AIM OF THE TASK: Give back exactly the lines of the material below, starting with the line with "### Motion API" and going on through the line with "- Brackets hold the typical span".

──────────

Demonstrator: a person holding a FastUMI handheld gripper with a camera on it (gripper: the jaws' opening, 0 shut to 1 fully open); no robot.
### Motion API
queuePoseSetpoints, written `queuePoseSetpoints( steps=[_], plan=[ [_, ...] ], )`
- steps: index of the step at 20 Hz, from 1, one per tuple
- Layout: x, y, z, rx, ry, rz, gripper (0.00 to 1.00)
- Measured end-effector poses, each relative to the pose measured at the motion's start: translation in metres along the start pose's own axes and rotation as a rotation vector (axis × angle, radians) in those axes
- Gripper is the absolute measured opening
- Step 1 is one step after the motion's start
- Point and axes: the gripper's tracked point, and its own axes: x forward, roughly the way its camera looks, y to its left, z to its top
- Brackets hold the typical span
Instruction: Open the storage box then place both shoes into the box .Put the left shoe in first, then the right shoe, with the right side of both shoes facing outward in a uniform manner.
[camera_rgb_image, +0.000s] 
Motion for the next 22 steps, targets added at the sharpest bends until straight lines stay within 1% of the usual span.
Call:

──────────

OUTPUT OF THE TASK:
### Motion API
queuePoseSetpoints, written `queuePoseSetpoints( steps=[_], plan=[ [_, ...] ], )`
- steps: index of the step at 20 Hz, from 1, one per tuple
- Layout: x, y, z, rx, ry, rz, gripper (0.00 to 1.00)
- Measured end-effector poses, each relative to the pose measured at the motion's start: translation in metres along the start pose's own axes and rotation as a rotation vector (axis × angle, radians) in those axes
- Gripper is the absolute measured opening
- Step 1 is one step after the motion's start
- Point and axes: the gripper's tracked point, and its own axes: x forward, roughly the way its camera looks, y to its left, z to its top
- Brackets hold the typical span

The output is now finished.